BEGIN
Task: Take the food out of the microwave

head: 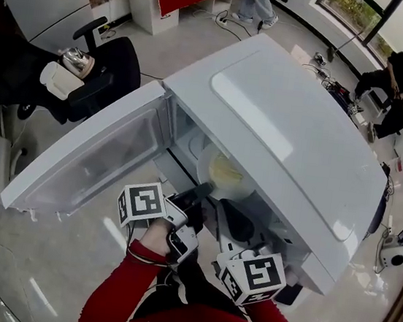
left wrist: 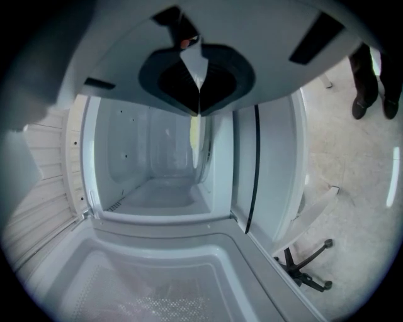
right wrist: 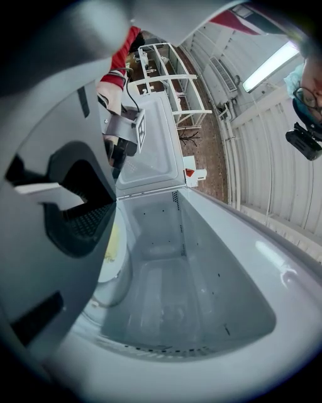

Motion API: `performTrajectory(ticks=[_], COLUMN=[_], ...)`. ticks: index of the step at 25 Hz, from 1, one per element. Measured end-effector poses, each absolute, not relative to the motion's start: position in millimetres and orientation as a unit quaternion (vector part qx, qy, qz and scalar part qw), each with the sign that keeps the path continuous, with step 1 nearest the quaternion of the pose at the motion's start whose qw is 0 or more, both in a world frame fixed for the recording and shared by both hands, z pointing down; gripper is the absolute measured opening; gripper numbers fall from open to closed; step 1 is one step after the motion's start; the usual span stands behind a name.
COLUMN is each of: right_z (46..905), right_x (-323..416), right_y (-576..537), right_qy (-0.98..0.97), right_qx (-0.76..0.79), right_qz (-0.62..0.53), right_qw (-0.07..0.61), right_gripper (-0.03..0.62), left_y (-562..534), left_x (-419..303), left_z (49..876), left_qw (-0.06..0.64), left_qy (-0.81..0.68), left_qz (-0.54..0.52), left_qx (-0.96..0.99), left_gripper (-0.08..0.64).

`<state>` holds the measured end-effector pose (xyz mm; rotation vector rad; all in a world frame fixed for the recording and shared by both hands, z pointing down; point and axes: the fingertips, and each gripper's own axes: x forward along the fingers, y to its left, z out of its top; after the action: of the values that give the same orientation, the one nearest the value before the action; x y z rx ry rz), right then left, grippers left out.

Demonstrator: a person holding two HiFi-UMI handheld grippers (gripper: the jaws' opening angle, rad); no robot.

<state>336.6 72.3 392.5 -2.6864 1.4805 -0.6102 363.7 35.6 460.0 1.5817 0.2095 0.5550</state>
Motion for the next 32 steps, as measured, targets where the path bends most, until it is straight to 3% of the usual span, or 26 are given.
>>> performTrajectory(ticks=[19, 32], right_z=[386.7, 389.5], right_x=[310.8, 234.3], right_y=[45.1, -18.9], right_qy=[0.553, 0.623], right_qx=[-0.813, -0.761], right_qz=[-0.184, -0.176], right_qw=[0.0, -0.035], right_gripper=[0.011, 0.011], left_y=[-23.9, -69.5], left_x=[254.0, 137.2], left_z=[433.6, 436.6], left_qw=[0.724, 0.737], left_qy=[0.015, -0.05], left_qz=[0.069, -0.013], left_qx=[0.686, 0.674], left_gripper=[0.017, 0.017])
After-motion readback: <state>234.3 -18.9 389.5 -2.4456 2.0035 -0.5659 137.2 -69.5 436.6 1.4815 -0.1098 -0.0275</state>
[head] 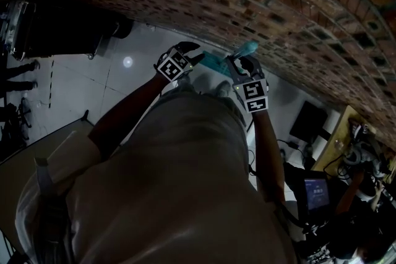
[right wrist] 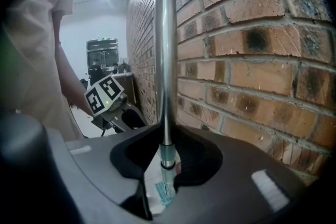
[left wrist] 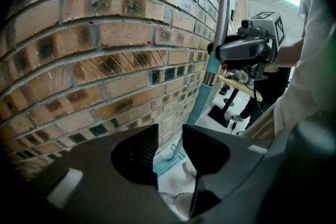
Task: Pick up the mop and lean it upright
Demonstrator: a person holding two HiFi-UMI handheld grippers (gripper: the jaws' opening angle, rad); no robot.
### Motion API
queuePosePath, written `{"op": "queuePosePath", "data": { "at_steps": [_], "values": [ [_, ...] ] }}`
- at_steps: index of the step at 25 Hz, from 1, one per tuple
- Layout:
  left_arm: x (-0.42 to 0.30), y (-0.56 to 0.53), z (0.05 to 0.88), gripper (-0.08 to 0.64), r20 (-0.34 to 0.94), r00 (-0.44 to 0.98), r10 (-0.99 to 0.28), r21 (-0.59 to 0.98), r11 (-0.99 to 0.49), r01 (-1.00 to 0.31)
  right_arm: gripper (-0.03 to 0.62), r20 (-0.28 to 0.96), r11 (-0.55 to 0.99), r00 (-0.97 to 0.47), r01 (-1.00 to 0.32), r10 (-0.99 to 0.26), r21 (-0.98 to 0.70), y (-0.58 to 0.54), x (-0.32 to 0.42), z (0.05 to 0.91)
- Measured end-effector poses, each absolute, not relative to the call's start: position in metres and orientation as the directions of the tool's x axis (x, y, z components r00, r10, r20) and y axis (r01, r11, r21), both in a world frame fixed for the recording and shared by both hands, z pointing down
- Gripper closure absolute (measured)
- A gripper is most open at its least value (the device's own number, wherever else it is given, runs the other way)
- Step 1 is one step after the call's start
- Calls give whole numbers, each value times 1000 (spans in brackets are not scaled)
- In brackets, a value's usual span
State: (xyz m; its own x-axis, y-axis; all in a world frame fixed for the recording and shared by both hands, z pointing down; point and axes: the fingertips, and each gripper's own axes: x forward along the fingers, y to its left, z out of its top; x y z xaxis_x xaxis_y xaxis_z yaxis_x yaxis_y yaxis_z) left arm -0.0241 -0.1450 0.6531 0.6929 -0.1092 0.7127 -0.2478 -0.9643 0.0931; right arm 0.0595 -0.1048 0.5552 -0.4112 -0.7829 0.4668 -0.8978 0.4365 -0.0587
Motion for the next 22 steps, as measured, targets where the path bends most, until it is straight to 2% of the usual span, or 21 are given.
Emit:
{"op": "queuePosePath", "data": {
  "at_steps": [13, 22],
  "values": [
    [-59, -146, 661, 406, 737, 659, -149, 149, -915, -374, 489, 494, 458, -420, -887, -761, -49, -114, 64, 581],
    [-57, -154, 655, 414, 726, 665, -174, 141, -909, -392, 489, 534, 484, -431, -874, -728, -47, -120, 64, 612]
  ]
}}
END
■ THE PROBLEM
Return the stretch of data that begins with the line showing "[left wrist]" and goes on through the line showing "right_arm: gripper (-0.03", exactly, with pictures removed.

■ TASK ANSWER
[left wrist] 
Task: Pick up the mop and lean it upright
Demonstrator: a person holding two HiFi-UMI handheld grippers (gripper: the jaws' opening angle, rad); no robot.
### Motion API
queuePosePath, written `{"op": "queuePosePath", "data": { "at_steps": [_], "values": [ [_, ...] ] }}`
- at_steps: index of the step at 25 Hz, from 1, one per tuple
- Layout:
  left_arm: x (-0.42 to 0.30), y (-0.56 to 0.53), z (0.05 to 0.88), gripper (-0.08 to 0.64), r20 (-0.34 to 0.94), r00 (-0.44 to 0.98), r10 (-0.99 to 0.28), r21 (-0.59 to 0.98), r11 (-0.99 to 0.49), r01 (-1.00 to 0.31)
  right_arm: gripper (-0.03 to 0.62), r20 (-0.28 to 0.96), r11 (-0.55 to 0.99), r00 (-0.97 to 0.47), r01 (-1.00 to 0.32), r10 (-0.99 to 0.26), r21 (-0.98 to 0.70), y (-0.58 to 0.54), x (-0.32 to 0.42), z (0.05 to 0.91)

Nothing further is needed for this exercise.